Collection entries
==========
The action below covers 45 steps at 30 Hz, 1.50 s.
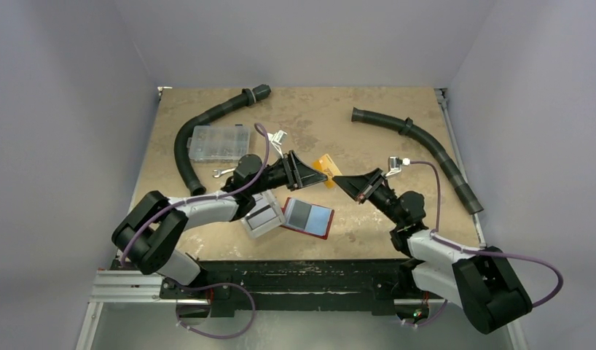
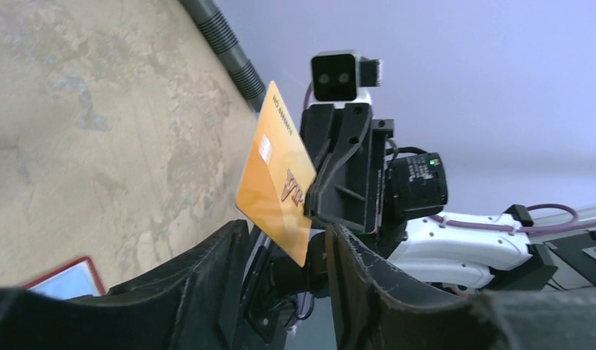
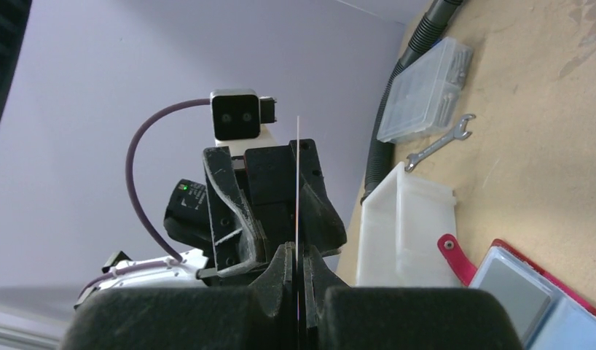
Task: Put the credit cards into the card holder
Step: Pick up the credit card at the corner of the board, then insert the credit card into the card holder.
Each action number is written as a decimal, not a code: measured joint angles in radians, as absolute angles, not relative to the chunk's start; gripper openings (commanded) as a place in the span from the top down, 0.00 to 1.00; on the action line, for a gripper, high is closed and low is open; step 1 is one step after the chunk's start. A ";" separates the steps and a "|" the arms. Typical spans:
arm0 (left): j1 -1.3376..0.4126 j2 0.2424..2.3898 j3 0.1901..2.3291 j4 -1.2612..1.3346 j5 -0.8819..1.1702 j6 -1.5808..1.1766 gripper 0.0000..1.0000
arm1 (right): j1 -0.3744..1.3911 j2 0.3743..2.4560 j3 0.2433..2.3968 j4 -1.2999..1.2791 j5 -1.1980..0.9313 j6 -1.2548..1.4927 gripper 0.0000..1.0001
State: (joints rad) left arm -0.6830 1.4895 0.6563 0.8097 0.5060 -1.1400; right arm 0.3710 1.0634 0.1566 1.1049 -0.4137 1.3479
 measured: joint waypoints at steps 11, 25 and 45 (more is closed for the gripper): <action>-0.655 1.581 0.656 0.981 0.604 -1.182 1.00 | 0.358 1.098 0.162 1.041 -0.532 1.283 0.53; -0.591 1.535 0.746 0.447 0.913 -0.783 1.00 | 0.318 1.424 0.193 1.303 -0.994 1.232 0.68; -0.634 1.584 0.786 0.357 1.005 -0.715 0.96 | 0.318 1.513 0.178 1.485 -1.000 1.303 1.00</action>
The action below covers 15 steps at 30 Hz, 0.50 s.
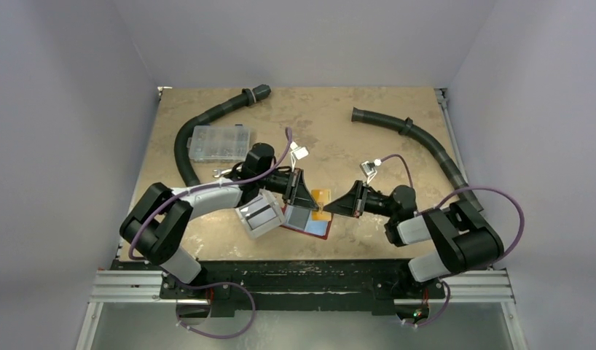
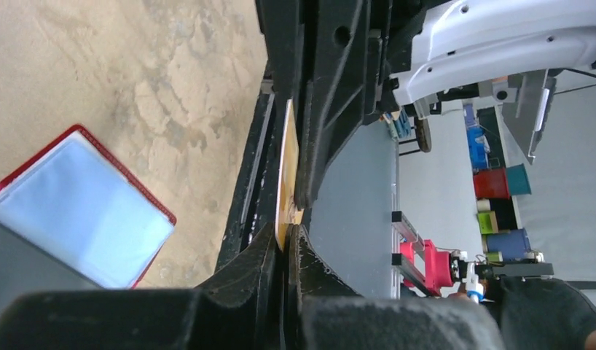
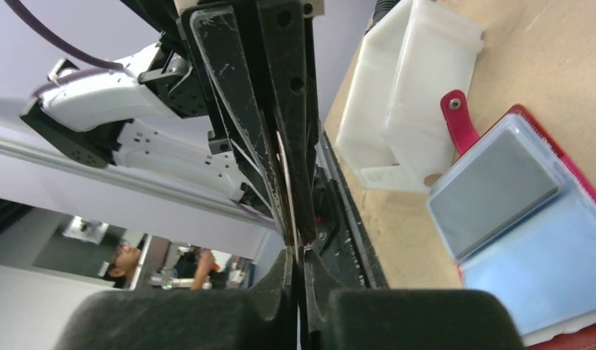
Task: Put the credit cards into the card holder
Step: Insert the credit card into the card holder.
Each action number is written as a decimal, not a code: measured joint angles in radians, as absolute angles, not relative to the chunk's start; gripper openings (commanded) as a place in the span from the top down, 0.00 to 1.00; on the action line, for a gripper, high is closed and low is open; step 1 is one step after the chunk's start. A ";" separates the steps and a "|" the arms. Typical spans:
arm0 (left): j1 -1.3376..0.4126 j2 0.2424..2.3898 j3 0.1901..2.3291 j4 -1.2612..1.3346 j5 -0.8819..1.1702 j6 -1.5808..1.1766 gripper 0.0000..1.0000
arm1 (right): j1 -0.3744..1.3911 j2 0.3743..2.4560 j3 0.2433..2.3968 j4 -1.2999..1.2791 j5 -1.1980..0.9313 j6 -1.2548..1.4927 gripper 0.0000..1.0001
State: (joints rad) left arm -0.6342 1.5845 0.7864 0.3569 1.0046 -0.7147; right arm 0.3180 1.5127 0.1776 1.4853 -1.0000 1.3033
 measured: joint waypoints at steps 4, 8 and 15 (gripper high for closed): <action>-0.635 1.593 0.861 0.243 0.981 -0.656 0.64 | 0.316 1.386 0.175 1.290 -0.942 1.179 1.00; -0.635 1.630 0.963 0.041 0.827 -0.591 0.64 | 0.316 1.245 0.205 0.912 -0.834 0.998 1.00; -0.629 1.708 1.034 -0.163 0.582 -0.537 0.88 | 0.314 1.256 0.303 0.472 -0.746 0.799 1.00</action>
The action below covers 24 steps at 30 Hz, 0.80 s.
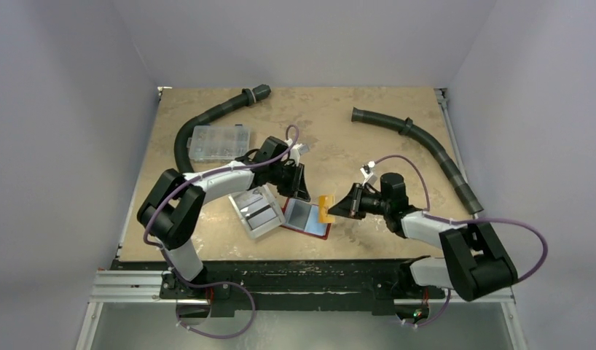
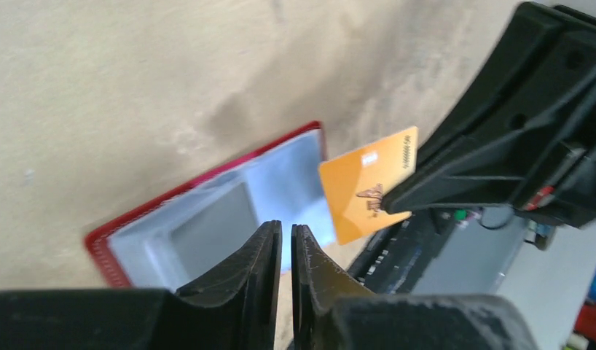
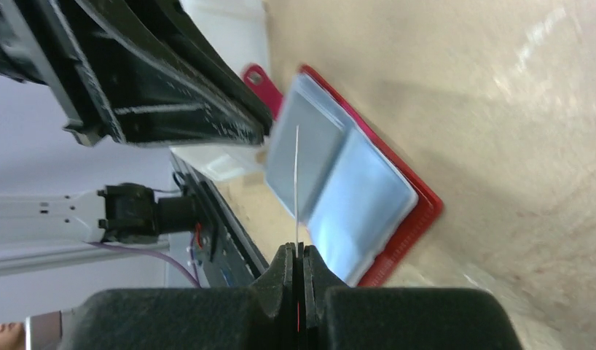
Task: Put the credit cards into the card holder
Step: Insert the credit card into the card holder.
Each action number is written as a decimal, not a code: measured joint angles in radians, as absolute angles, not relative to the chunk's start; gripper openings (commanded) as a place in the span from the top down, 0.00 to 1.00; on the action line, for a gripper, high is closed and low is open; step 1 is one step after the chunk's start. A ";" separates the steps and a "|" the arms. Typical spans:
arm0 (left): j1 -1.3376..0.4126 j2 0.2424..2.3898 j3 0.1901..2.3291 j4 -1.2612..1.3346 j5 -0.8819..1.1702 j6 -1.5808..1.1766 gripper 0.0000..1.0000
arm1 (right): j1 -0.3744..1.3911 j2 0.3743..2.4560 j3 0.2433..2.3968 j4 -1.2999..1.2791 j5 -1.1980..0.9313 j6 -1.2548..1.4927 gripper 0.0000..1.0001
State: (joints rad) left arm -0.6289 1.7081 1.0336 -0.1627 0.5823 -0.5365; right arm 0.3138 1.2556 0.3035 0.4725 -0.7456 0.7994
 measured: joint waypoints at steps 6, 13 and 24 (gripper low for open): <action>-0.629 1.771 1.045 -0.261 0.479 -0.494 0.94 | 0.314 1.424 0.320 0.418 -0.796 0.770 1.00; -0.629 1.771 1.045 -0.304 0.435 -0.451 1.00 | 0.319 1.470 0.333 0.437 -0.855 0.767 1.00; -0.631 1.771 1.050 -0.329 0.408 -0.422 1.00 | 0.355 1.575 0.340 0.563 -0.914 0.836 1.00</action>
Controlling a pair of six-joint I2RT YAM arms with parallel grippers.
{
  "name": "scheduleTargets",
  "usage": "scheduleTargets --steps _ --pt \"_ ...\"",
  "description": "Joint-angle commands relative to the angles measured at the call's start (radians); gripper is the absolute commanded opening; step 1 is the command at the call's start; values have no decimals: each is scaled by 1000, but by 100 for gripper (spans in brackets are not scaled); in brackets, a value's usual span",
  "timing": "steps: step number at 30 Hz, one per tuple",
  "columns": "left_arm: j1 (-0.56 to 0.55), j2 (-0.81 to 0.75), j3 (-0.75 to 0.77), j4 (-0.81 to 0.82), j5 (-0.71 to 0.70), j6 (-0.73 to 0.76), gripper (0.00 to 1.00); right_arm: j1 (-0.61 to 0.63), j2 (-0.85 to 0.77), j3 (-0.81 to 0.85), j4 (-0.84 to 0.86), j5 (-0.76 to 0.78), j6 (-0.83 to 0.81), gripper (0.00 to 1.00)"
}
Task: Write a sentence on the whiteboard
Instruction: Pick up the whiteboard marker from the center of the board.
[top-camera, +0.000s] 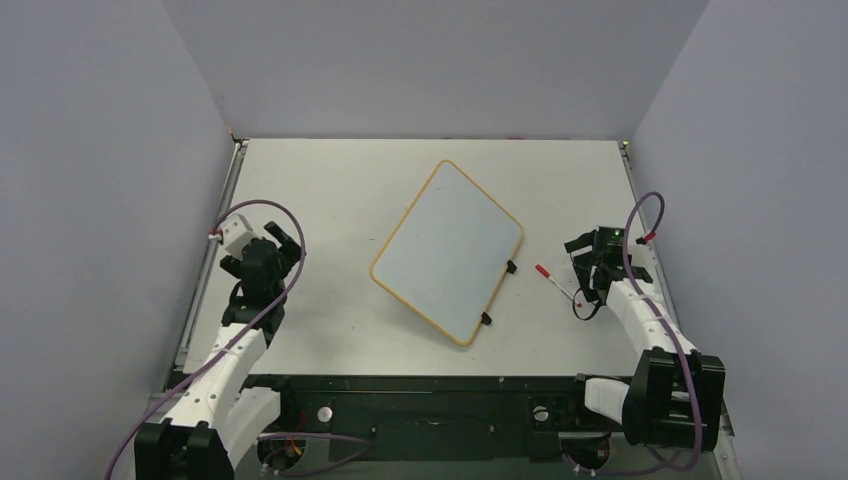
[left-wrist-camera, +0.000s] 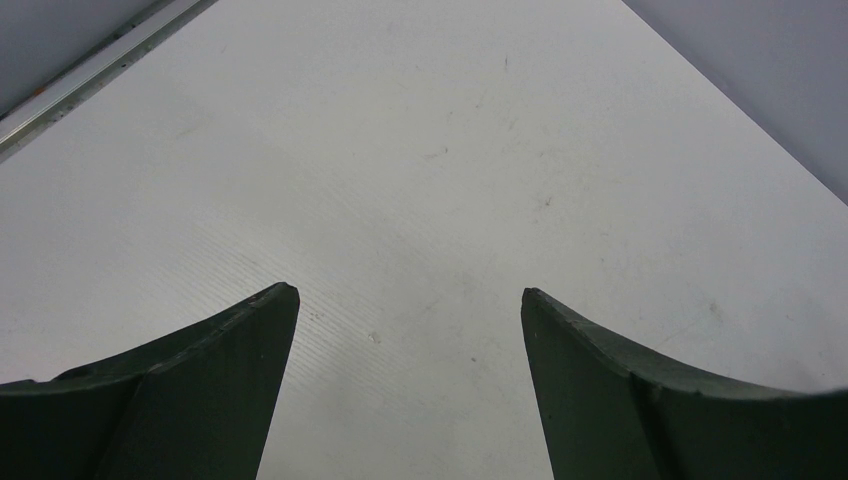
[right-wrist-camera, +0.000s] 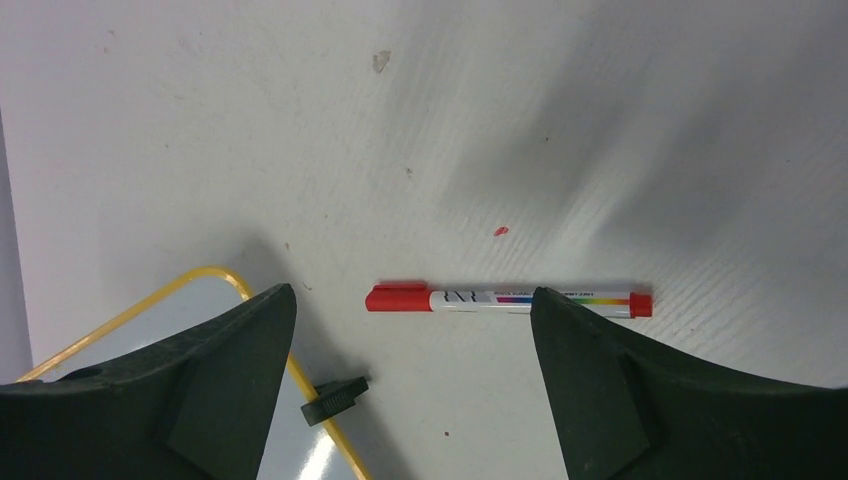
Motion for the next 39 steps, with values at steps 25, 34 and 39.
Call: scheduleTargets --steps 25,34,39 --pt "-25 -31 64 -16 -40 6 80 346 313 202 -73 261 -507 70" --pt "-26 -20 66 -12 -28 4 79 355 324 233 -90 356 -613 59" --pt "-26 -16 68 -10 -24 2 79 344 421 279 -92 280 -637 54"
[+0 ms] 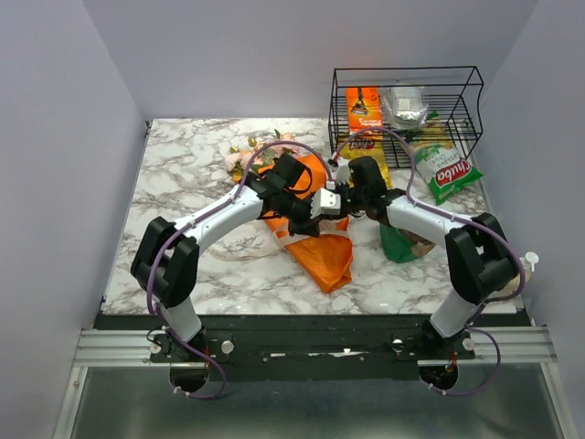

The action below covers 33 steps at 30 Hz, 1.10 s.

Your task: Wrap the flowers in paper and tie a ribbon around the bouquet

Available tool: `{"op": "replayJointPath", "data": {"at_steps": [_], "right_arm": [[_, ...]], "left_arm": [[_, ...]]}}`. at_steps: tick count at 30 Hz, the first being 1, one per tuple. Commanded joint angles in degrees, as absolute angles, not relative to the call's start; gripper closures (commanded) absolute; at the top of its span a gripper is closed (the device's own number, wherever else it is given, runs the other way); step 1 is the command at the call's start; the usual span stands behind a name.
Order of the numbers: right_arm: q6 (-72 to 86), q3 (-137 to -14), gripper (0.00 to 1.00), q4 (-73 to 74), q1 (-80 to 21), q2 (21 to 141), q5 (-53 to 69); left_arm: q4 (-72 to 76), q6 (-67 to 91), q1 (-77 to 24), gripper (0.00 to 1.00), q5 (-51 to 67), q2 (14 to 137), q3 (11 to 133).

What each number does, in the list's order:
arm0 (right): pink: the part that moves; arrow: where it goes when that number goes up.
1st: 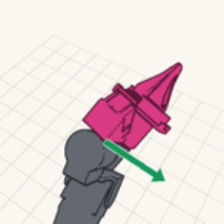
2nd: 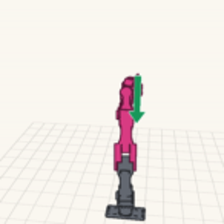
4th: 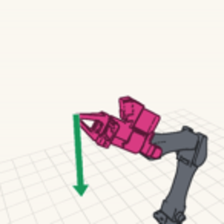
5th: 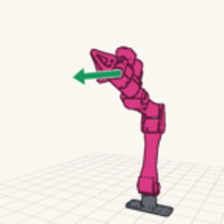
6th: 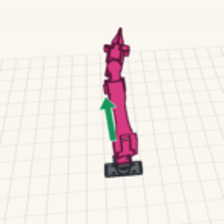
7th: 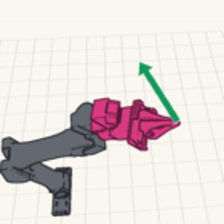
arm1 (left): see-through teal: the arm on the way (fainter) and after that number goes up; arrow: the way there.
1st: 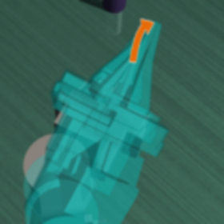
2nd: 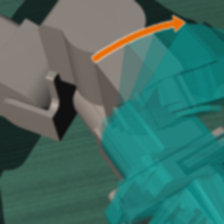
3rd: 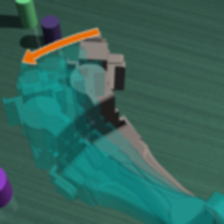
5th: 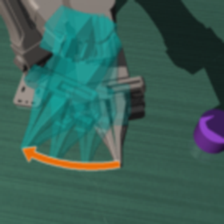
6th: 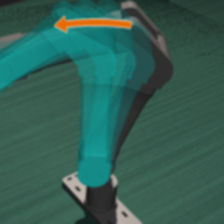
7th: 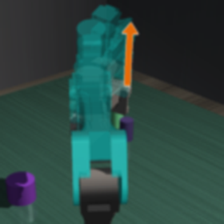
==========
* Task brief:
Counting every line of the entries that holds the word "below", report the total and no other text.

* Written answer:
4